▶ **Work item**: Look through the data below for the line with "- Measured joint", and transcribe it exactly together with each line after it up to and including the line with "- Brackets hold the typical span". Give nothing else.

..............................

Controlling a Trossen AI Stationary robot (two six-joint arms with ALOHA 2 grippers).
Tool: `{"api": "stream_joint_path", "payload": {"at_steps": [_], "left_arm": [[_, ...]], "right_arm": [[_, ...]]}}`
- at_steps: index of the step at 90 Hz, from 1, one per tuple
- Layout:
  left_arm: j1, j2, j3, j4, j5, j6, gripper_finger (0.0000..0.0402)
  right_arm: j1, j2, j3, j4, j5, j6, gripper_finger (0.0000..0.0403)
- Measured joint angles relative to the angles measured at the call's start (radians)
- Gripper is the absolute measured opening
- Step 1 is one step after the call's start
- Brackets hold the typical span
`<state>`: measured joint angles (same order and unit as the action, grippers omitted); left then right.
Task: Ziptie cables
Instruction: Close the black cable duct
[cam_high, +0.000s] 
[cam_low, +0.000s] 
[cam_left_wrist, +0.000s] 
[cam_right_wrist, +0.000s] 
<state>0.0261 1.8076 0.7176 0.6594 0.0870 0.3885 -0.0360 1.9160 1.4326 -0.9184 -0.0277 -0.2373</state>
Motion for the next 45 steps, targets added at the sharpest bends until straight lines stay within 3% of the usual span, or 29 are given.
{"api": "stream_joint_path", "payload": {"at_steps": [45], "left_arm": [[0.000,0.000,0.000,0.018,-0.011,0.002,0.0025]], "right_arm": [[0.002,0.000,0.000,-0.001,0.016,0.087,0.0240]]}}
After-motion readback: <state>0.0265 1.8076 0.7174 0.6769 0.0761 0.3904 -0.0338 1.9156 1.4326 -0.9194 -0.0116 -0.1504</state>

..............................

▶ **Response**:
- Measured joint angles relative to the angles measured at the call's start (radians)
- Gripper is the absolute measured opening
- Step 1 is one step after the call's start
- Brackets hold the typical span

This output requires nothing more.